Figure 6. PP2A^flox T_regs exhibit metabolic, proliferation and cytokine production abnormalities

(a, b) The extracellular acidification rate (a, ECAR) and the oxygen consumption rate (b, OCR) of PP2A^wt and PP2A^flox T_reg cells are shown. Left: Representative stress tests (a: glycostress test, b: mitostress test). Right: quantification of the results is shown (n=4). Data are from one experiment representative of three independent experiments with similar results. (c) The proliferation rate of PP2A^wt and PP2A^flox T_reg cells was quantified in vivo after i.p. injection of EdU (n=3, one experiment is shown representative of two independent experiments). (d) The percentage of CD25⁺Foxp3-YFP⁺ T cells in the spleens, peripheral and mesenteric lymph nodes of 10–14 week-old PP2A^wt and PP2A^flox mice is shown (n=4 mice per group, one experiment is shown representative of two independent experiments). (e) T_reg cells from the spleens of 10–14 week-old PP2A^wt and PP2A^flox mice were stimulated with PMA/Ionomycin for 6h and then stained intracellularly for the indicated cytokines (n=3 mice per group). Data are from one experiment representative of three independent experiments with similar results. (f, g) PP2A^wt and PP2A^flox T_reg cells were stained for CD25, CTLA-4, PD-1 and LAP (f) or CD98 (g, representative histogram and quantification of the results is shown). Data are from one experiment representative of two independent experiments with similar results (n=3 mice per group) (h) In vitro suppression assay using effector CD45.1⁺CD4⁺ (T_eff) T cells and PP2A^wt or PP2A^flox T_reg cells at the indicated ratios (T_eff:T_reg cells). Mean ± s.e.m., MFI: Mean fluorescent intensity, *P<0.001 (unpaired, two-tailed t-test).

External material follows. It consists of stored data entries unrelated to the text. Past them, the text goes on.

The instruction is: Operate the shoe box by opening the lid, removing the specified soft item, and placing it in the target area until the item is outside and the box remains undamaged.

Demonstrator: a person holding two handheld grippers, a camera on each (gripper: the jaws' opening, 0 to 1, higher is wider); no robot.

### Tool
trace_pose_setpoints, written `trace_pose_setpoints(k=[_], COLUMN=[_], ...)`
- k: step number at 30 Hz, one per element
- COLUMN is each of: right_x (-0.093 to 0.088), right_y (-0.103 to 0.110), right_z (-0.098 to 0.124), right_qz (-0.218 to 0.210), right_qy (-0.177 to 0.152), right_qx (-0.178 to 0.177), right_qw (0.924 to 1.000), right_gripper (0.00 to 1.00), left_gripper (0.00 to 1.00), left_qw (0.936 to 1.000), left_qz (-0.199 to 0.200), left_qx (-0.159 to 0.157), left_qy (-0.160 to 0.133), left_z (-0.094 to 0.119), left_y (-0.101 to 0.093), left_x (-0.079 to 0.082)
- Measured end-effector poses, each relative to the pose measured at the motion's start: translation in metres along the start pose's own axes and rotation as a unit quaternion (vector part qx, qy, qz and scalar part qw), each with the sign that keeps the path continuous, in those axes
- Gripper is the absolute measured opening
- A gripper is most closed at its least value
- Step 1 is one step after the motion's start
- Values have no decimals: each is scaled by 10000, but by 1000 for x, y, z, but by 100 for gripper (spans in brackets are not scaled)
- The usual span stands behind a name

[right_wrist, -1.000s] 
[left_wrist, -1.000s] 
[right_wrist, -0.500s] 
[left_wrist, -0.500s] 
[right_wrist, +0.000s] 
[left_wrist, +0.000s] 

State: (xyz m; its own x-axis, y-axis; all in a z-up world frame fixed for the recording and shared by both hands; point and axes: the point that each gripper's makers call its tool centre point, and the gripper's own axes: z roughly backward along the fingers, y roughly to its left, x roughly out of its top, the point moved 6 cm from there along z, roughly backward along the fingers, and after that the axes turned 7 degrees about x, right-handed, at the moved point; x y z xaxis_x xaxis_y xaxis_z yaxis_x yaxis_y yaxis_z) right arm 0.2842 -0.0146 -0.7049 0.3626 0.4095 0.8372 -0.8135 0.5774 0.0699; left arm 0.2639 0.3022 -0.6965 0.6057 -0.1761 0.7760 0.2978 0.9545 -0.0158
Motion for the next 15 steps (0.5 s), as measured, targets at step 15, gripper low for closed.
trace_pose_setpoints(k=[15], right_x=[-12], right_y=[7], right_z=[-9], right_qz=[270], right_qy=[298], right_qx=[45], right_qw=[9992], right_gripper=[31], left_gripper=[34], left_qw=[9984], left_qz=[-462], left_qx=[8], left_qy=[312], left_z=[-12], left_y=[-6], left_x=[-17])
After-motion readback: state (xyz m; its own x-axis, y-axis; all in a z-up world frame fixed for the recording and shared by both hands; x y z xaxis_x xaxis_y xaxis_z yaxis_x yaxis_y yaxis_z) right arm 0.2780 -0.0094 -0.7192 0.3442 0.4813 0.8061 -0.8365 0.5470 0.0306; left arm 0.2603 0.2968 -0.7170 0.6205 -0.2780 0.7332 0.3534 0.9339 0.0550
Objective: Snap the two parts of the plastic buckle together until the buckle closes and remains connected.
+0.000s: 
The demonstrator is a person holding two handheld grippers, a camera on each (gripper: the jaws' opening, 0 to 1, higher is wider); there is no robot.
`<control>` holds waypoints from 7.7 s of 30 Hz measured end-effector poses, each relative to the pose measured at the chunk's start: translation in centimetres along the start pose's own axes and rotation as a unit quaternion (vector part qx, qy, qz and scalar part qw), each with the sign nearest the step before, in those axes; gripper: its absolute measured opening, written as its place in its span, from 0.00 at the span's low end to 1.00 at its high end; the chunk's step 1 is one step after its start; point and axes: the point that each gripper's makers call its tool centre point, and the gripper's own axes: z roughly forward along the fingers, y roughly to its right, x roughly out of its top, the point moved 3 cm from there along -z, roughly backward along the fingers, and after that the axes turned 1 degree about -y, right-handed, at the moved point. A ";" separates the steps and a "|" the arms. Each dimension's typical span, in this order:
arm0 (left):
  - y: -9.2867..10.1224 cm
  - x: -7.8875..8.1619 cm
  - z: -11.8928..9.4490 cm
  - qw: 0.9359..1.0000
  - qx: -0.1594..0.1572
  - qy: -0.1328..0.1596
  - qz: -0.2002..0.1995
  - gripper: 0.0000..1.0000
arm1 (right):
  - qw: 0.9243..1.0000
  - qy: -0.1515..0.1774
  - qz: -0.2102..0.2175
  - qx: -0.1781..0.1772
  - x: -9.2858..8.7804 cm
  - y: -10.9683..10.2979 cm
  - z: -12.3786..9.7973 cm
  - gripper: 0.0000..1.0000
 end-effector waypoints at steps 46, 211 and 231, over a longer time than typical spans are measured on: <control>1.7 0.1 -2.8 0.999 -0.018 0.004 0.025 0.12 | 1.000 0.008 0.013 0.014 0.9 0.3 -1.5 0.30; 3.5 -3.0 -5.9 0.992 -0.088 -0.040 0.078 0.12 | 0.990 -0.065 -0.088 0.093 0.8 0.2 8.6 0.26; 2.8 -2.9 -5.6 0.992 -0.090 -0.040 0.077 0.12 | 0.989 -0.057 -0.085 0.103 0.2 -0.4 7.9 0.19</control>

Figure 7. Rapamycin reverses the abnormal profile of the PP2A^flox T_reg cells

(a, b) FACS-sorted PP2A^wt and PP2A^flox T_reg cells were stimulated with CD3 plus CD28 and then expanded for 4 days in the presence of 100 IU/mL of IL-2. During the final 24 hours, they were treated with 100nM of Rapamycin or DMSO. (a) The T_reg cells (gated on FoxP3-YFP⁺CD4⁺ T cells) were re-stimulated with PMA/Ionomycin for 6 hours and stained for IL-17 and IL-2. (b) The ECAR and OCR of PP2A^wt and PP2A^flox T_reg cells (sorted again as Foxp3-YFP⁺CD4⁺ T cells at the end of the culture) were measured (n=3 mice per group, unpaired, two-tailed t-test). Data are from one experiment representative of two independent experiments with similar results. (c) Left: H&E staining of the lungs and the salivary glands of PP2A^wt and PP2A^flox mice treated or not with rapamycin (scale bar represents 100 μm). Images are from one experiment representative of two independent experiments with similar results. Right: combined clinical score of inflammation in the liver, skin, stomach, salivary glands, lungs and pancreas of PP2A^wt and PP2A^flox mice treated or not with rapamycin (one-way analysis of variance (ANOVA) followed by Tukey’s multiple comparison test). (d, e) Ex vivo amounts of p-S6 (d) and CD98 expression (e) in T_regs (FoxP3-YFP⁺) from mice in (c). (f) In vitro suppression assay using effector CD45.1⁺CD4⁺ (T_eff) T cells and T_reg cells from PP2A^wt or PP2A^flox rapamycin-treated and vehicle-treated mice. Representative histograms showing CFSE dilution and percentage of divided cells (ratio T_reg/T_eff: 1/1). Data are from one experiment representative of two independent experiments with similar results. Mean ± s.e.m., *P<0.05, **P<0.01, ***P<0.001.